# Harness Cache Feature
Caching avoids repeated model, prompt, summary, and artifact work when policy
allows it.
## Responsibilities
- Build stable cache keys.
- Cache prompt rendering.
- Cache embeddings where safe.
- Cache model responses where safe.
- Cache summaries.
- Cache tool artifacts.
- Record cache hits and misses.
- Feed cached token counts into usage and cost accounting.
- Distinguish local response caching from provider prompt caching.
- Preserve provider prompt/KV-cache stability through explicit prompt segment
boundaries.
- Track which middleware invalidated or preserved provider prompt-cache
prefixes.
- Emit cache events with key fingerprints rather than full sensitive payloads.
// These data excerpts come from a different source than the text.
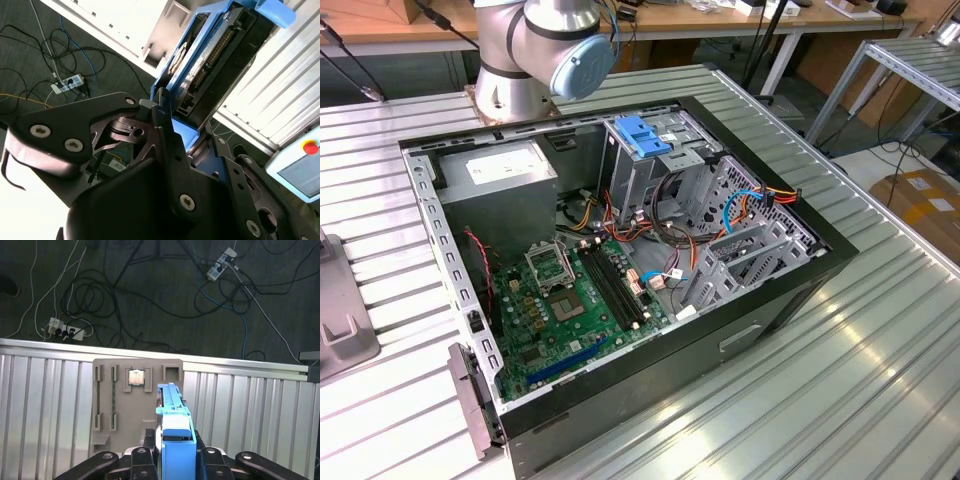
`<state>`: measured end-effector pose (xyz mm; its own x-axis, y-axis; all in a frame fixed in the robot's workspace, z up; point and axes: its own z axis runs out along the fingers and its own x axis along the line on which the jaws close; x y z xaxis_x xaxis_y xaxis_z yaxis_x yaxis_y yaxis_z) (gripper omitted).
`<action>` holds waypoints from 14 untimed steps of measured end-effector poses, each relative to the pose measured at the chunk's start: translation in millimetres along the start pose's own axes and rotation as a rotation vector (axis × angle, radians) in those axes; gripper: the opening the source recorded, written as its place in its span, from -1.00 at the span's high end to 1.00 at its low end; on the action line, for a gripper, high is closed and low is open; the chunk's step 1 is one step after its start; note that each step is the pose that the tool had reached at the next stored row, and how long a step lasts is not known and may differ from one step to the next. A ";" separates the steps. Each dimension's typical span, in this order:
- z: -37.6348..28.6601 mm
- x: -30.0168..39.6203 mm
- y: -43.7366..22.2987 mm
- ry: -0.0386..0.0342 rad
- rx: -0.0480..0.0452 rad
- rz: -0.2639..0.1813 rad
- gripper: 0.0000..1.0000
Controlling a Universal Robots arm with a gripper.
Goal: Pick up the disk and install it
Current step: 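Pick up the disk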
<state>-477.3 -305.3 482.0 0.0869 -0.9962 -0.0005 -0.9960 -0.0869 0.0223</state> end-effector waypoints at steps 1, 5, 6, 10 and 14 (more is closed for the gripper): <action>0.0 1.4 -1.7 0.0000 -0.0006 0.000 0.26; -0.1 10.1 -9.5 -0.0003 -0.0036 0.000 0.26; -0.2 12.6 -11.0 -0.0004 -0.0043 0.000 0.26; -0.5 22.0 -15.9 -0.0006 -0.0073 0.000 0.26; -0.8 33.0 -21.6 -0.0010 -0.0114 0.000 0.26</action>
<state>-452.9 -336.4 482.4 0.0868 -0.9962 -0.0015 -0.9957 -0.0868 0.0336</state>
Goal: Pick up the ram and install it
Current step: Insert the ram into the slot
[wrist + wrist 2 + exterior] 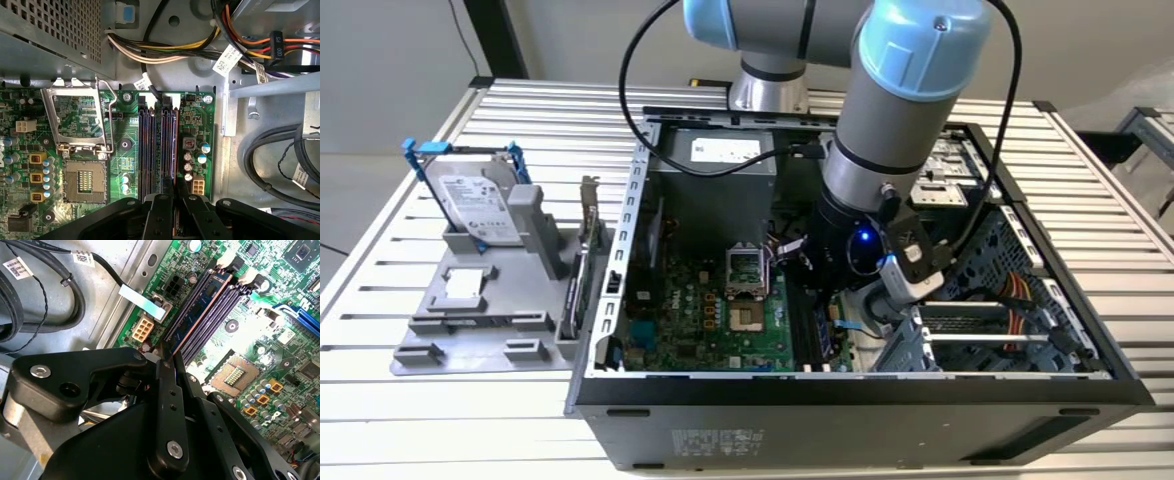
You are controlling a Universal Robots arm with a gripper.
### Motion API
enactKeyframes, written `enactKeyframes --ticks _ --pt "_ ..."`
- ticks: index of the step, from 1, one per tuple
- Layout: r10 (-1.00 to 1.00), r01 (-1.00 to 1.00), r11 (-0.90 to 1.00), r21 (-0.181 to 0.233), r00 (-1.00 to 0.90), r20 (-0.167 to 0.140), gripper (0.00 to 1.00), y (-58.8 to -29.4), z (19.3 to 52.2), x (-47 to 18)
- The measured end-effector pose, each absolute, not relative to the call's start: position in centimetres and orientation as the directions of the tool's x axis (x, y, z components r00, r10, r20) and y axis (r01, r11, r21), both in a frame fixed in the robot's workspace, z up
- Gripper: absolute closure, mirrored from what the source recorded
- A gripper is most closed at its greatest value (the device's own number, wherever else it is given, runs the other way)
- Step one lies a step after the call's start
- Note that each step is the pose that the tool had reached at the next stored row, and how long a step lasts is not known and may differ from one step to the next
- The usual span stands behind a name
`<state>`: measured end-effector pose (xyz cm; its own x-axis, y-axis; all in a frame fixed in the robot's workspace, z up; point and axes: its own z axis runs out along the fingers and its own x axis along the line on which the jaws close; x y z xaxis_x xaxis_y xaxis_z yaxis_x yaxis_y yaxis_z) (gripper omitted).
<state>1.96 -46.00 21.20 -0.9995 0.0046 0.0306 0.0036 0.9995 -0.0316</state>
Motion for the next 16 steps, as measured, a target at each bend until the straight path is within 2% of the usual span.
enactKeyframes --ticks 11,12,16 --pt "0.005 0.004 1.000 -0.029 -1.000 0.031 1.00 -45.96 21.12 1.97" --pt "0.005 0.004 1.000 -0.030 -1.000 0.030 0.00 -45.97 21.12 1.97" --pt "0.005 0.004 0.999 -0.032 -1.000 0.031 0.00 -46.00 21.16 1.96"
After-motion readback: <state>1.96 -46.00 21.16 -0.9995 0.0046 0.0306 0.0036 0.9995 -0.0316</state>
- Support in-memory, store-backed, and provider-specific cache metadata.
## Source Inspiration
LangChain core has a beta local model cache with `lookup`, `update`, and async
variants:
- <https://github.com/langchain-ai/langchain/blob/master/libs/core/langchain_core/caches.py>
Provider prompt caching is different. It usually affects provider billing and
usage metadata, not whether RustAgents skips the provider call entirely.
## Provider Prompt And KV Cache
Provider prompt caching, prefix caching, and KV-cache reuse are first-class
targets. The harness must make it hard to accidentally invalidate a large stable
prefix by inserting volatile context near the front of a request.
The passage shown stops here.